Could you give the data below again exactly, apart from the pictures?

►

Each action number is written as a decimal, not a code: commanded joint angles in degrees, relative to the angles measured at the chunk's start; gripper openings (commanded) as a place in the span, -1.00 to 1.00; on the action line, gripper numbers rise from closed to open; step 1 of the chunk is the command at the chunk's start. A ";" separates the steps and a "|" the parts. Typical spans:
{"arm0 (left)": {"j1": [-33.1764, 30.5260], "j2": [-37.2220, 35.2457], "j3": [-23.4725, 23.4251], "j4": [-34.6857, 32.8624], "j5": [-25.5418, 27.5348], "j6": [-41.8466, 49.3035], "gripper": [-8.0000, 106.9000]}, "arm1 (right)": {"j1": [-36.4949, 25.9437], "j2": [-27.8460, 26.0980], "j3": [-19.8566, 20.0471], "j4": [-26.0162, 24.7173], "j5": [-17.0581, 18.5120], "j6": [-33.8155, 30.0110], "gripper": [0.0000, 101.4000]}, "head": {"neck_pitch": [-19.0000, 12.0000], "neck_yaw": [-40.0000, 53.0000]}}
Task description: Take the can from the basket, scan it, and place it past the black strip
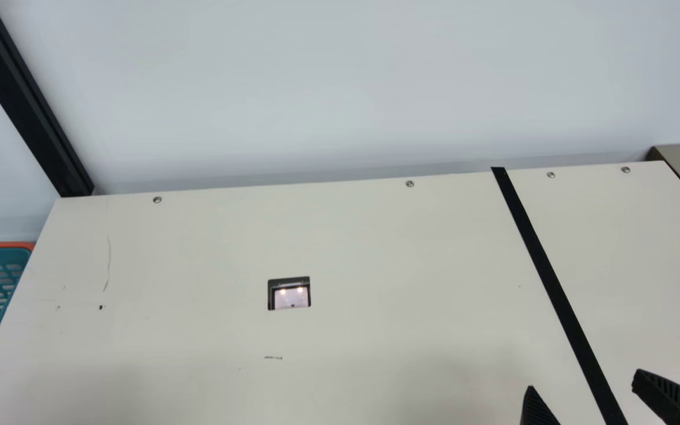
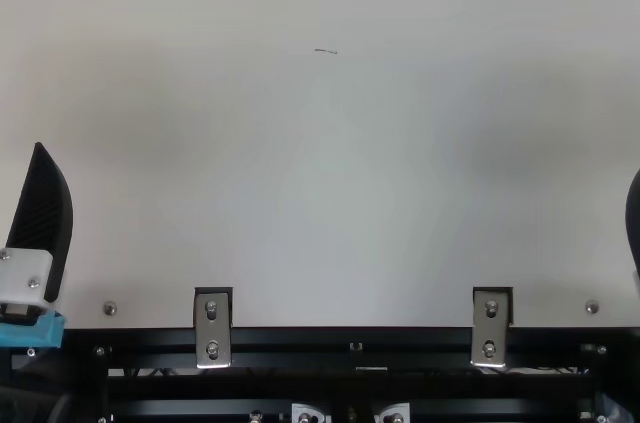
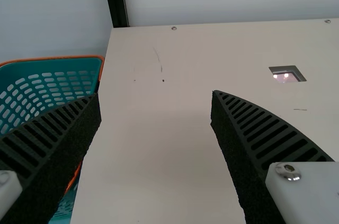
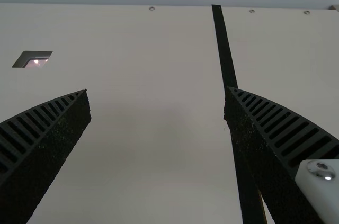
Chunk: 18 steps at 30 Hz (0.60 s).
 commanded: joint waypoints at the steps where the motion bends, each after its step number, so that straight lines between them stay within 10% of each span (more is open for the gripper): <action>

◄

= Written solution =
Each action number is written as a decimal, not a code: commanded joint angles in degrees, relative to the angles measured at the chunk's start; gripper openings (commanded) as a place in the span, -1.00 to 1.00; on the action line, gripper numbers rise from closed to open; step 1 of the chunk is the command at the chunk's start. A ";" separates the steps and a "|" the parts. Typical spans:
{"arm0 (left)": {"j1": [-33.1764, 30.5260], "j2": [-37.2220, 35.2457], "j3": [-23.4725, 23.4251], "j4": [-34.6857, 32.8624], "j5": [-25.5418, 27.5348], "j6": [-41.8466, 49.3035], "gripper": [-8.0000, 106.9000]}, "arm1 (right)": {"j1": [-36.4949, 25.9437], "j2": [-27.8460, 26.0980], "j3": [-19.8566, 20.0471], "j4": [-26.0162, 24.7173], "j5": [-17.0581, 18.5120], "j6": [-33.8155, 30.0110], "gripper": [0.0000, 101.4000]}, "head": {"neck_pitch": [-19.0000, 12.0000], "neck_yaw": [-40.0000, 53.0000]}}
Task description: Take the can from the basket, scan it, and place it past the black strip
Chunk: 18 steps at 30 Hz (0.60 s).
 commanded: joint waypoints at the steps where the motion bends, each after its step number, so that straight lines between them stay within 10% of each span (more is open for the gripper): <action>

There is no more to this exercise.